Sunday, January 20, 2019

"Consumers Base" offers parental controls on children's online access

Someone sent me a link to a product called “ConsumersBase for parents to use to protect their kids from inappropriate content online.
 The product protects against cyber bullying, malware, inappropriate content, phishing, sexual predators, and what is most attention-getting, grooming.

This should not be confused with “consumer base exact data”. 

Sunday, January 06, 2019

Vigilante groups with no law enforcement authority entrap people on the Internet for interest in minors and shame them publicly

Brandy Zadrozny writes for NBC a story about vigilante groups that function much like Chris Hansen’s “To Catch a Predator” in the 2000s. 

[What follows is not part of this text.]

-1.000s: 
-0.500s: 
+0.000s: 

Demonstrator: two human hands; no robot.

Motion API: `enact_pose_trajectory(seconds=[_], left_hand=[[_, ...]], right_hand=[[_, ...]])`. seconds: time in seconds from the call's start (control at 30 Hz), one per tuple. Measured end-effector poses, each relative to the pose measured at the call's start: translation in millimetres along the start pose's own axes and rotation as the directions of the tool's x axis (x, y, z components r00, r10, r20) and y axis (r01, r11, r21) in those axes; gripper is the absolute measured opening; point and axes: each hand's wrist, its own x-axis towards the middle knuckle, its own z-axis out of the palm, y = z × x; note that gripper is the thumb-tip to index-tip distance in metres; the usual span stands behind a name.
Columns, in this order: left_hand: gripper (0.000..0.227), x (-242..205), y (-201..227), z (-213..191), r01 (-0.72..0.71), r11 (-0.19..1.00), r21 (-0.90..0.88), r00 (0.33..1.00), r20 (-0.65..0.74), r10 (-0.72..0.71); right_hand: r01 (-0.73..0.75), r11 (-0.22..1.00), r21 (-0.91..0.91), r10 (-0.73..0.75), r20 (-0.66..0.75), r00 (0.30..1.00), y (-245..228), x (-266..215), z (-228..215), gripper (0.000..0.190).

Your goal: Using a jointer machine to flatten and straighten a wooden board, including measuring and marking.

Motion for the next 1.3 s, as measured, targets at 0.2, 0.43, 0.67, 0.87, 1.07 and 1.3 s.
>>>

The groups are apparently particularly effective in entrapping young gay men, if they answer dark web or even social media ads for possibly minor gay men.

The result is often a public shaming online, although you would think platforms would take these down.
But the groups do not have the authority of law enforcement and might be guilty of impersonating law enforcement.

Wednesday, January 02, 2019

Washington Times starts 2019 with particularly graphic account of child pornography on the Dark Web

The Washington Times, admittedly a “conservative” daily newspaper for the DC area, opens the first business day in 2019 with a front page article by Jeff Mordock on the use of the “Darnket” or Dark Web and Tor for child pornography

But the prosecutions and investigations described in this article are particularly shocking, one even involving an unborn child.  I’ll leave the details to the article.

Electronic Frontier Foundation and the libertarian community as a whole has encouraged people to learn to use TOR, especially in non-democratic countries.